-------- EXERCISE DATA

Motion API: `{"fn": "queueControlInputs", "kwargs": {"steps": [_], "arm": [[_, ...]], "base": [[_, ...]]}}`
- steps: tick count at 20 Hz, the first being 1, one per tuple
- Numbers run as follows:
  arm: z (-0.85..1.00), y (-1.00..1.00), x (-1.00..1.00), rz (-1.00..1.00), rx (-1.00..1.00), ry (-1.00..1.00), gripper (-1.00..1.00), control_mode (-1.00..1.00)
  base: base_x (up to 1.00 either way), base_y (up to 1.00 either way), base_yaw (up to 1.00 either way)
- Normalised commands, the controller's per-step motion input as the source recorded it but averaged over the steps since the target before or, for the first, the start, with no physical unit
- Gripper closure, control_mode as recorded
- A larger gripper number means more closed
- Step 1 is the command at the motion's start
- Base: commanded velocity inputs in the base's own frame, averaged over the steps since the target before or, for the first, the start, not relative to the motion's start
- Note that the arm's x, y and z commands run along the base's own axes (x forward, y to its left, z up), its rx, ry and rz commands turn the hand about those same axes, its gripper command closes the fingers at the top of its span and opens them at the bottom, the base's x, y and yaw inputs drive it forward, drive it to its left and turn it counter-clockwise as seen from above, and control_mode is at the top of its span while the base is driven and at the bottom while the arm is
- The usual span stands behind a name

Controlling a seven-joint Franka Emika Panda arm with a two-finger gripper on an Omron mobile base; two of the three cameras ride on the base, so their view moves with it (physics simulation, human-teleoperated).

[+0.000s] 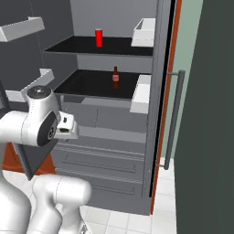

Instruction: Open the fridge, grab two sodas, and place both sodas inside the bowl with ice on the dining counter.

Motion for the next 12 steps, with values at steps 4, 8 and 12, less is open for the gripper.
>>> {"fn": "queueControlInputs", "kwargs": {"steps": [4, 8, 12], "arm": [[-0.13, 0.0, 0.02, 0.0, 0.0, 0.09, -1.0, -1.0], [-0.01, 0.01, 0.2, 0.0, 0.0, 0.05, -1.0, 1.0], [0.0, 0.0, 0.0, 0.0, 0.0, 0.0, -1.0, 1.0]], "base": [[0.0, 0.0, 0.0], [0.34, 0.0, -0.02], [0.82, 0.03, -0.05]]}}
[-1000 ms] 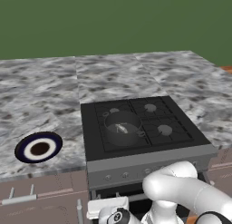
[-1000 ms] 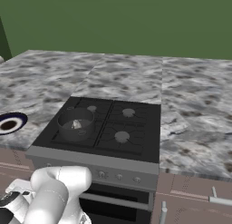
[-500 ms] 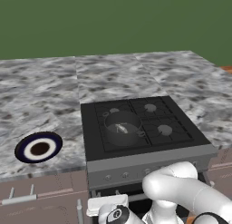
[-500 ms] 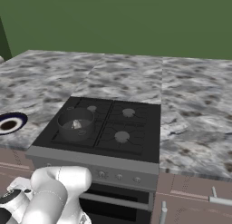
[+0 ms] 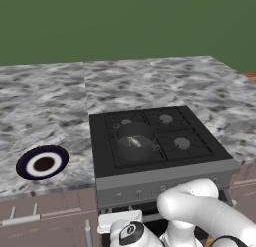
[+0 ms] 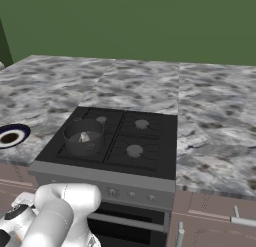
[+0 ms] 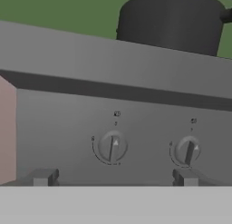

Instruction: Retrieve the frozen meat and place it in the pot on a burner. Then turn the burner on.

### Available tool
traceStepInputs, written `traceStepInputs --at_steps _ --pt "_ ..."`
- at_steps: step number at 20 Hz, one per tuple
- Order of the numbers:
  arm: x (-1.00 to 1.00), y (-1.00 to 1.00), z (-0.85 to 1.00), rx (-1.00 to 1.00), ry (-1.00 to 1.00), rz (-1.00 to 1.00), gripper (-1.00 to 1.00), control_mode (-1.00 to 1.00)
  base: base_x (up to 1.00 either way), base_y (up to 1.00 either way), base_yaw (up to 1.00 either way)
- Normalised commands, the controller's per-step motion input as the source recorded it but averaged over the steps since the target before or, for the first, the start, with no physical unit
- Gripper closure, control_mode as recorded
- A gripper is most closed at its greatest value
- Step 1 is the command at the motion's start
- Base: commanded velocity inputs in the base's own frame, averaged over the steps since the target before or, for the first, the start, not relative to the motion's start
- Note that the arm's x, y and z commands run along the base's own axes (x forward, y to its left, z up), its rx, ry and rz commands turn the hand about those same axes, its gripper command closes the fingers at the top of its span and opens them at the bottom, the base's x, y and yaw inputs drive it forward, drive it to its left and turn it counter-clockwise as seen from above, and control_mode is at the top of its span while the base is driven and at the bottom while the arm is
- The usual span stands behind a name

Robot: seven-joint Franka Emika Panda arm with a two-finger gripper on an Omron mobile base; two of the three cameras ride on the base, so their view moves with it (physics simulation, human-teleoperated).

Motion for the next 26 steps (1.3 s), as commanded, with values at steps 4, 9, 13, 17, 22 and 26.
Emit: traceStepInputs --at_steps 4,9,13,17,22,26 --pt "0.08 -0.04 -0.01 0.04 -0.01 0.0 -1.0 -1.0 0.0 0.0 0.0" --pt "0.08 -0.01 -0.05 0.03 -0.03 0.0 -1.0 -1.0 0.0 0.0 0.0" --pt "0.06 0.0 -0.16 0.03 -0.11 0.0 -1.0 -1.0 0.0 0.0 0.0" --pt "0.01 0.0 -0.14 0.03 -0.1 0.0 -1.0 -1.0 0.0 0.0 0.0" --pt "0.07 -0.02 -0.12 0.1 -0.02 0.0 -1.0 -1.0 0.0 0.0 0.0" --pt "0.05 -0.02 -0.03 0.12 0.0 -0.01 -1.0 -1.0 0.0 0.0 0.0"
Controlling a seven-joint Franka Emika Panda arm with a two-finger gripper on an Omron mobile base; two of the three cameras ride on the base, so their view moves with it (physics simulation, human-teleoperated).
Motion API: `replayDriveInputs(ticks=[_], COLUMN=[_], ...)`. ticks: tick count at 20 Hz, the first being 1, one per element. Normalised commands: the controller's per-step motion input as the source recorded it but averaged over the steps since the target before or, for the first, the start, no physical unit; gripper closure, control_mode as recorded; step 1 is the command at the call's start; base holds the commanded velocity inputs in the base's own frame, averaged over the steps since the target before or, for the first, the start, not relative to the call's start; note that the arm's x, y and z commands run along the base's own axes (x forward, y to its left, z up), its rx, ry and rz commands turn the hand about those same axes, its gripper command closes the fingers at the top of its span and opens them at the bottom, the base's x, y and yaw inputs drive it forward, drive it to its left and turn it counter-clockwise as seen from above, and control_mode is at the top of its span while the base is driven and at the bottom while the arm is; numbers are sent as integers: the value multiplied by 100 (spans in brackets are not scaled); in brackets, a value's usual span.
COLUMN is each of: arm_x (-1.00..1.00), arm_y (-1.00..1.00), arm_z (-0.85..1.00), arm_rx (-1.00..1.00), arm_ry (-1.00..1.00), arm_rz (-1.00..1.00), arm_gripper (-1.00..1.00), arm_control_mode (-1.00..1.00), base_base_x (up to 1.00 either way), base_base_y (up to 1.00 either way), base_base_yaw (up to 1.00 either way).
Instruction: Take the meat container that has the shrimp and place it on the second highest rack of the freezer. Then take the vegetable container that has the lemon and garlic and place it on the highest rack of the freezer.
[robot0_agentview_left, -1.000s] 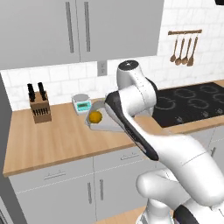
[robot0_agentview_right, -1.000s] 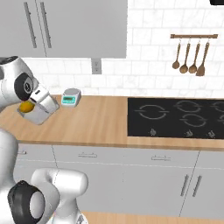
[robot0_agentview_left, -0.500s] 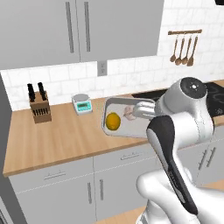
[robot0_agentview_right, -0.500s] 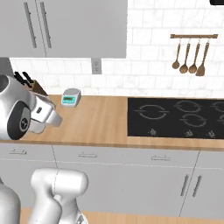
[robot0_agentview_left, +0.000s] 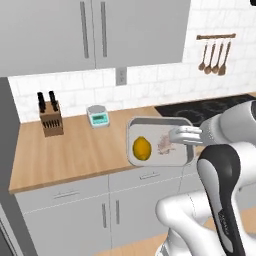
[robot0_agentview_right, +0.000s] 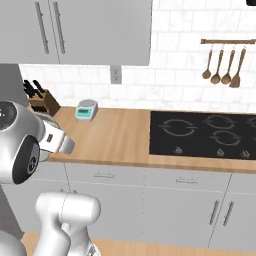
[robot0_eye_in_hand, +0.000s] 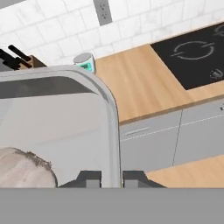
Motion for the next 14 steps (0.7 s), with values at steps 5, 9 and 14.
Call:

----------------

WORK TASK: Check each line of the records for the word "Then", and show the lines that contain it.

EXPECTED ANSWER:
Instruction: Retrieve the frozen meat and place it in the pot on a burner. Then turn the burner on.
Instruction: Take the meat container that has the shrimp and place it on the second highest rack of the freezer. Then take the vegetable container that has the lemon and garlic and place it on the highest rack of the freezer.

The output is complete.